■ DESCRIPTION OF THE TASK ■
Every line of the material must come back exactly as given.

^^^^^^^^^^^^^^^^

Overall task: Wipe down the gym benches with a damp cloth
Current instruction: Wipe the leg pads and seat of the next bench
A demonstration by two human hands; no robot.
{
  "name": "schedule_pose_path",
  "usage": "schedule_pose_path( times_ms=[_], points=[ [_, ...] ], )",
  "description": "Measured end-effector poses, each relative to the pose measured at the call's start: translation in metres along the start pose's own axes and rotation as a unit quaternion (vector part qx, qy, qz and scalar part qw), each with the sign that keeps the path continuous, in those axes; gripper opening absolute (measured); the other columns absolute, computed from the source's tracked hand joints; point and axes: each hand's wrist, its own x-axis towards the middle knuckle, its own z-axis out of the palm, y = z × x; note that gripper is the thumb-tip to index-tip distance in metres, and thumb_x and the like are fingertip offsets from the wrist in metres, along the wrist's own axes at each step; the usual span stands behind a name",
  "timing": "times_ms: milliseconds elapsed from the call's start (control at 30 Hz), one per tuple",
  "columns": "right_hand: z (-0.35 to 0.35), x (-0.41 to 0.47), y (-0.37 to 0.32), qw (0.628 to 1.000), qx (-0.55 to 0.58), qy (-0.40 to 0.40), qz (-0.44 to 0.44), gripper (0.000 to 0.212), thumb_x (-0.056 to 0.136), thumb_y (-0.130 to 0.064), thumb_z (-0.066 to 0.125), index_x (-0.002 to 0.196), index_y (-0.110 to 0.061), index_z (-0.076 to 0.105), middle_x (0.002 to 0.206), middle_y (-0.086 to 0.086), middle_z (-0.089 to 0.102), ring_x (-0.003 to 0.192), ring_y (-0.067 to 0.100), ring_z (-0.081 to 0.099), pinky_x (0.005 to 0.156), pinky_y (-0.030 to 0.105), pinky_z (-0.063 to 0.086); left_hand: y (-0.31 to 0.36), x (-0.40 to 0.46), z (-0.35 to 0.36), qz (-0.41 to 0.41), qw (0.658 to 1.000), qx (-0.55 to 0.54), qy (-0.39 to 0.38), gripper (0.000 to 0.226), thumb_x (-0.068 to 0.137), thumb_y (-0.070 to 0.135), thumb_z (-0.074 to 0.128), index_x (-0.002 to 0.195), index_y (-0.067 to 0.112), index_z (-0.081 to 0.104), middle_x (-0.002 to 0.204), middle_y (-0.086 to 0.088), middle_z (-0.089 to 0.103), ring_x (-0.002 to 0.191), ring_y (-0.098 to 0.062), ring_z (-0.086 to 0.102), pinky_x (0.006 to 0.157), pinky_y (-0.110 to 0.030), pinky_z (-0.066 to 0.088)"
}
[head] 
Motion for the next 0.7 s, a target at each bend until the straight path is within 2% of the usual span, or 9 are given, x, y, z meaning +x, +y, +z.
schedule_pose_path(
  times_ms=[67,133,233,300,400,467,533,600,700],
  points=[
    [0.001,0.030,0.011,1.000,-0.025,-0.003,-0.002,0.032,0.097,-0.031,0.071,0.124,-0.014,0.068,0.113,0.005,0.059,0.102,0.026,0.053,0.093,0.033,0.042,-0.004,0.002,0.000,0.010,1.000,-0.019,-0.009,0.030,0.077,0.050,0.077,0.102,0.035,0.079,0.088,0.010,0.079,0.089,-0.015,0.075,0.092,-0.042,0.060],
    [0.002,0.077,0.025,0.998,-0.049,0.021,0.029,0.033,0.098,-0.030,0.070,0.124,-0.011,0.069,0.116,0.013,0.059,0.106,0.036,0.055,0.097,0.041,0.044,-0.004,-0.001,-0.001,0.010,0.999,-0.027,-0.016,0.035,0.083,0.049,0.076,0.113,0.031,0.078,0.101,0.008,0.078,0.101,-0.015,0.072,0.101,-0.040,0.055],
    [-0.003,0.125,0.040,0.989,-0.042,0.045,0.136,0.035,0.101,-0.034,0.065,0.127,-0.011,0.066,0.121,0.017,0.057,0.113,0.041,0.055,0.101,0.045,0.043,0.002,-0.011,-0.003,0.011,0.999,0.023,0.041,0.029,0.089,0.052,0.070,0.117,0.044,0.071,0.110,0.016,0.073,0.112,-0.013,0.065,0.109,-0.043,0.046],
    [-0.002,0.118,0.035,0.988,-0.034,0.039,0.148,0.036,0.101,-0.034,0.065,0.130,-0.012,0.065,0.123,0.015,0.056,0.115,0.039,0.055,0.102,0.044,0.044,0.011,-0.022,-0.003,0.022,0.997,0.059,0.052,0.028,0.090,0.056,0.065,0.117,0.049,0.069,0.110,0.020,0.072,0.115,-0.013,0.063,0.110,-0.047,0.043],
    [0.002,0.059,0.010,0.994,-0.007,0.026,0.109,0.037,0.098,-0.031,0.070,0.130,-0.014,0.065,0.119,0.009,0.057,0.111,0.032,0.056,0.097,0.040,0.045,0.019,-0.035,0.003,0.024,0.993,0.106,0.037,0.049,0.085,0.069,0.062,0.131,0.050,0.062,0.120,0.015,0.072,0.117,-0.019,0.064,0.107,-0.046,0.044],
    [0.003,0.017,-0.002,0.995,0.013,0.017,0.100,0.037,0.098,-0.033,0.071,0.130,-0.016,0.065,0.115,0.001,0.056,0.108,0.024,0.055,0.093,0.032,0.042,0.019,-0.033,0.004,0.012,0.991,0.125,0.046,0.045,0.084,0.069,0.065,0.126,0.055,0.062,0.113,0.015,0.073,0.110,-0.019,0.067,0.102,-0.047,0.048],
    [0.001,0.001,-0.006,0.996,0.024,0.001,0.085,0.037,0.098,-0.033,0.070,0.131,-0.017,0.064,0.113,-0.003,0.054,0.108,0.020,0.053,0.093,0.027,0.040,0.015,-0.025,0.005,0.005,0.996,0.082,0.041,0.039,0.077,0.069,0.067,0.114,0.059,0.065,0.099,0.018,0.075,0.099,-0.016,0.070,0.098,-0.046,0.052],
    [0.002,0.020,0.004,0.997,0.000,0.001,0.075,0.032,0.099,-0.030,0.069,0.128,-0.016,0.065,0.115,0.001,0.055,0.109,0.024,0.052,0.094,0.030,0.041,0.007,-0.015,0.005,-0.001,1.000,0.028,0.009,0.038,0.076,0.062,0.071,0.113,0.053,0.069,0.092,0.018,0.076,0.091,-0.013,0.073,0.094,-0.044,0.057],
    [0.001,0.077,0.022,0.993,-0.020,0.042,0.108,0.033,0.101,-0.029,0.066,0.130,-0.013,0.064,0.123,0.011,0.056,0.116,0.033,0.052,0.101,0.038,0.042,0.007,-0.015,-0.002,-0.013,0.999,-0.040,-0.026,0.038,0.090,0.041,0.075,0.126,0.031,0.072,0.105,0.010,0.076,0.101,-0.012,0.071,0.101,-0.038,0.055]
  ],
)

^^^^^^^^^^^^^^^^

■ SOLUTION TO THIS PROBLEM ■
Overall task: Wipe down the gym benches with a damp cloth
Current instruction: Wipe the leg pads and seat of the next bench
A demonstration by two human hands; no robot.
{
  "name": "schedule_pose_path",
  "usage": "schedule_pose_path( times_ms=[_], points=[ [_, ...] ], )",
  "description": "Measured end-effector poses, each relative to the pose measured at the call's start: translation in metres along the start pose's own axes and rotation as a unit quaternion (vector part qx, qy, qz and scalar part qw), each with the sign that keeps the path continuous, in those axes; gripper opening absolute (measured); the other columns absolute, computed from the source's tracked hand joints; point and axes: each hand's wrist, its own x-axis towards the middle knuckle, its own z-axis out of the palm, y = z × x; note that gripper is the thumb-tip to index-tip distance in metres, and thumb_x and the like are fingertip offsets from the wrist in metres, along the wrist's own axes at each step; the usual span stands behind a name",
  "timing": "times_ms: milliseconds elapsed from the call's start (control at 30 Hz), one per tuple",
  "columns": "right_hand: z (-0.35 to 0.35), x (-0.41 to 0.47), y (-0.37 to 0.32), qw (0.628 to 1.000), qx (-0.55 to 0.58), qy (-0.40 to 0.40), qz (-0.44 to 0.44), gripper (0.000 to 0.212), thumb_x (-0.056 to 0.136), thumb_y (-0.130 to 0.064), thumb_z (-0.066 to 0.125), index_x (-0.002 to 0.196), index_y (-0.110 to 0.061), index_z (-0.076 to 0.105), middle_x (0.002 to 0.206), middle_y (-0.086 to 0.086), middle_z (-0.089 to 0.102), ring_x (-0.003 to 0.192), ring_y (-0.067 to 0.100), ring_z (-0.081 to 0.099), pinky_x (0.005 to 0.156), pinky_y (-0.030 to 0.105), pinky_z (-0.063 to 0.086); left_hand: y (-0.31 to 0.36), x (-0.40 to 0.46), z (-0.35 to 0.36), qz (-0.41 to 0.41), qw (0.658 to 1.000), qx (-0.55 to 0.54), qy (-0.39 to 0.38), gripper (0.000 to 0.226), thumb_x (-0.068 to 0.137), thumb_y (-0.070 to 0.135), thumb_z (-0.074 to 0.128), index_x (-0.002 to 0.195), index_y (-0.067 to 0.112), index_z (-0.081 to 0.104), middle_x (-0.002 to 0.204), middle_y (-0.086 to 0.088), middle_z (-0.089 to 0.103), ring_x (-0.002 to 0.191), ring_y (-0.098 to 0.062), ring_z (-0.086 to 0.102), pinky_x (0.006 to 0.157), pinky_y (-0.110 to 0.030), pinky_z (-0.066 to 0.088)"
}
[head] 
Motion for the next 0.7 s, a target at each bend until the straight path is within 2% of the usual span, or 9 are given, x, y, z meaning +x, +y, +z.
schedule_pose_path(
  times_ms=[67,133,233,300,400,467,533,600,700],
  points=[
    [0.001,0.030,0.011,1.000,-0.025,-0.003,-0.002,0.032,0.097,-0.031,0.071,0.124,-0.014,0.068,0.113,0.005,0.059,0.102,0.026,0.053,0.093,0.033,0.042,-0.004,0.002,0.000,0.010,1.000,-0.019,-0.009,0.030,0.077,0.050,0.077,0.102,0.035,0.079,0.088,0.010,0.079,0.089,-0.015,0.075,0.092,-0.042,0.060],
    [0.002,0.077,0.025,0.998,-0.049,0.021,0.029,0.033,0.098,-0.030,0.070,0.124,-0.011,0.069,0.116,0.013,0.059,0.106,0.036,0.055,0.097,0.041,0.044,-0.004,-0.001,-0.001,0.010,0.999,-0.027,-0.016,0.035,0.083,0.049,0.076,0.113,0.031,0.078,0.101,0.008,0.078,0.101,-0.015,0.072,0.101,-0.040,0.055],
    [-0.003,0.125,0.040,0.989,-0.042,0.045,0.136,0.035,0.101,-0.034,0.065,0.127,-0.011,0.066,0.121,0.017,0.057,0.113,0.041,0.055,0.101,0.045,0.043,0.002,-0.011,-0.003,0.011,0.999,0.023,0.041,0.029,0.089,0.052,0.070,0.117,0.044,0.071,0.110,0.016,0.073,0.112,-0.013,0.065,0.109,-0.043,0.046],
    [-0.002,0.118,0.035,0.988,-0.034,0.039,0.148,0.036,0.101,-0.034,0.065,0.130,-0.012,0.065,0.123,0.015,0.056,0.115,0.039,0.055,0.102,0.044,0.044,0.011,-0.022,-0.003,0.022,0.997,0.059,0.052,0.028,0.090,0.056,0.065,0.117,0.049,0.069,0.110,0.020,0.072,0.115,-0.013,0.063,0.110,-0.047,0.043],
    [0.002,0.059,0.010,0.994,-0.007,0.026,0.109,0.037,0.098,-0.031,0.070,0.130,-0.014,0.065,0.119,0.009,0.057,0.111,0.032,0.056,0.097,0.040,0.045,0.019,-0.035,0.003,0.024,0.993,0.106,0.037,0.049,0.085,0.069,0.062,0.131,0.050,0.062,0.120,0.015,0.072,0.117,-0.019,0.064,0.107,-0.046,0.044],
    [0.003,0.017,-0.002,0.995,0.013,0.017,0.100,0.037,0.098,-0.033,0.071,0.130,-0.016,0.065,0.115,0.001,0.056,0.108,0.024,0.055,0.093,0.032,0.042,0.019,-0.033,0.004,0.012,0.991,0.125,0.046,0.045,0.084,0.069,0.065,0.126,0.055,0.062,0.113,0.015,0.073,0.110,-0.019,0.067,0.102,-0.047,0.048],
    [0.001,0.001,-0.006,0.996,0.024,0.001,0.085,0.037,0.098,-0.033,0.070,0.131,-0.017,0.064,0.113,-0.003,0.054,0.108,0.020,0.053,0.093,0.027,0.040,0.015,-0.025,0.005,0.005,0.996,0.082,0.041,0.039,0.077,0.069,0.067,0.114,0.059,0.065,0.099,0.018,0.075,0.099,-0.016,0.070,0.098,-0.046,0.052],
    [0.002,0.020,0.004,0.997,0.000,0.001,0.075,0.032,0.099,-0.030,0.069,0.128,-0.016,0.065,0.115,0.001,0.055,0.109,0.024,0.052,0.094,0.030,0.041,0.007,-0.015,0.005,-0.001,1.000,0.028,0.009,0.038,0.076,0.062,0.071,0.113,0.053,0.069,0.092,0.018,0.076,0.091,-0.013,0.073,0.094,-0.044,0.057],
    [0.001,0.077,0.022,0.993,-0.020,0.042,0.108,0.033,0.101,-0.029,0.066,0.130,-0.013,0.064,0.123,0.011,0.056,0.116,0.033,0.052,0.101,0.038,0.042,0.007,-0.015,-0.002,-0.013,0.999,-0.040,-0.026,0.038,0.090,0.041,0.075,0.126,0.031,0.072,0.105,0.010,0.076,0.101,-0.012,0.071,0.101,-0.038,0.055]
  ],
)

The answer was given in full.